WORK REQUIRED
Scan the records for the word "pair". Return each line where it is found.

Data excerpts
========================================

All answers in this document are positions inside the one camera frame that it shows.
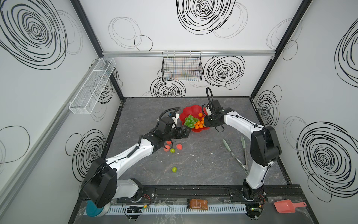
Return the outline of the green fake grape bunch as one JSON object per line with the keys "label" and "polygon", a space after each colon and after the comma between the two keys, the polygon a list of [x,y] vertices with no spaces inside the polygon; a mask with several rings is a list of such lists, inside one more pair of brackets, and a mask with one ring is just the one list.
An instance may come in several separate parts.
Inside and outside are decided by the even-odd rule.
{"label": "green fake grape bunch", "polygon": [[184,126],[191,128],[191,129],[193,129],[193,128],[195,129],[197,122],[200,122],[200,120],[190,114],[188,117],[185,118]]}

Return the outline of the red flower-shaped fruit bowl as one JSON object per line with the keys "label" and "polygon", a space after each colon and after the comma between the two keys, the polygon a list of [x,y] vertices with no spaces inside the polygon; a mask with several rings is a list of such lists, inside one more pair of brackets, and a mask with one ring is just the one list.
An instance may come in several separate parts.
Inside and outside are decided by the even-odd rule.
{"label": "red flower-shaped fruit bowl", "polygon": [[[202,107],[199,106],[199,105],[193,105],[193,106],[189,106],[189,107],[186,107],[184,108],[183,112],[180,114],[180,121],[182,122],[182,125],[184,126],[184,121],[185,121],[185,118],[188,117],[190,114],[193,115],[194,117],[198,118],[200,121],[202,117],[199,117],[198,114],[199,113],[202,113],[203,116],[202,117],[205,117],[207,114],[207,111],[206,111],[206,108],[204,108],[204,110],[202,110]],[[208,130],[209,127],[206,127],[204,124],[203,124],[203,128],[199,128],[199,129],[191,129],[193,132],[196,132],[196,133],[199,133],[201,131],[204,131],[204,130]]]}

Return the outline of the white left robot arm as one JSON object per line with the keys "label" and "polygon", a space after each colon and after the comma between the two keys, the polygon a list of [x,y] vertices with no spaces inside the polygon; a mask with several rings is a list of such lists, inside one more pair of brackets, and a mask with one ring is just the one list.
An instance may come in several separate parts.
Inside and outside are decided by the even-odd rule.
{"label": "white left robot arm", "polygon": [[190,132],[189,128],[177,126],[175,118],[160,118],[155,128],[140,136],[129,149],[108,159],[96,159],[84,178],[79,197],[92,201],[97,208],[103,208],[115,198],[139,201],[143,195],[143,185],[135,178],[121,180],[120,176],[168,141],[186,139]]}

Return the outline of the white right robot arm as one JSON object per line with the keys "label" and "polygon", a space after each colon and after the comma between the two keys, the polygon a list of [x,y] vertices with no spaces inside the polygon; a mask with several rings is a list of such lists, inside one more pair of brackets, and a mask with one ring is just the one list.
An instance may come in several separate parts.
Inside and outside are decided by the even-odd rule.
{"label": "white right robot arm", "polygon": [[258,125],[232,108],[224,109],[217,100],[202,105],[201,112],[207,127],[228,125],[250,140],[250,156],[253,162],[242,185],[242,196],[247,201],[257,199],[263,191],[265,176],[282,153],[275,129],[272,126]]}

========================================

RESPONSE TO THIS EXERCISE
Return the outline of the green fake grape bunch as one JSON object per line with the keys "label" and "polygon", a space after each colon and after the comma between the two keys, the polygon a list of [x,y] vertices with no spaces inside the polygon; a mask with several rings is a list of such lists, inside one more pair of brackets, and a mask with one ring is just the one list.
Return the outline of the red flower-shaped fruit bowl as one JSON object per line with the keys "label" and "polygon", a space after each colon and after the comma between the two keys, the polygon a list of [x,y] vertices with no spaces inside the polygon; a mask with several rings is a list of such lists, inside one more pair of brackets, and a mask with one ring is just the one list.
Return the outline of the white left robot arm as one JSON object per line with the keys "label" and "polygon", a space after each colon and after the comma between the two keys, the polygon a list of [x,y] vertices with no spaces inside the polygon; a mask with several rings is a list of such lists, inside one more pair of brackets, and a mask with one ring is just the one list.
Return the outline of the white right robot arm as one JSON object per line with the keys "label" and "polygon", a space after each colon and after the comma between the two keys, the polygon a list of [x,y] vertices with no spaces inside the polygon; a mask with several rings is a list of such lists, inside one more pair of brackets, and a mask with one ring is just the one list.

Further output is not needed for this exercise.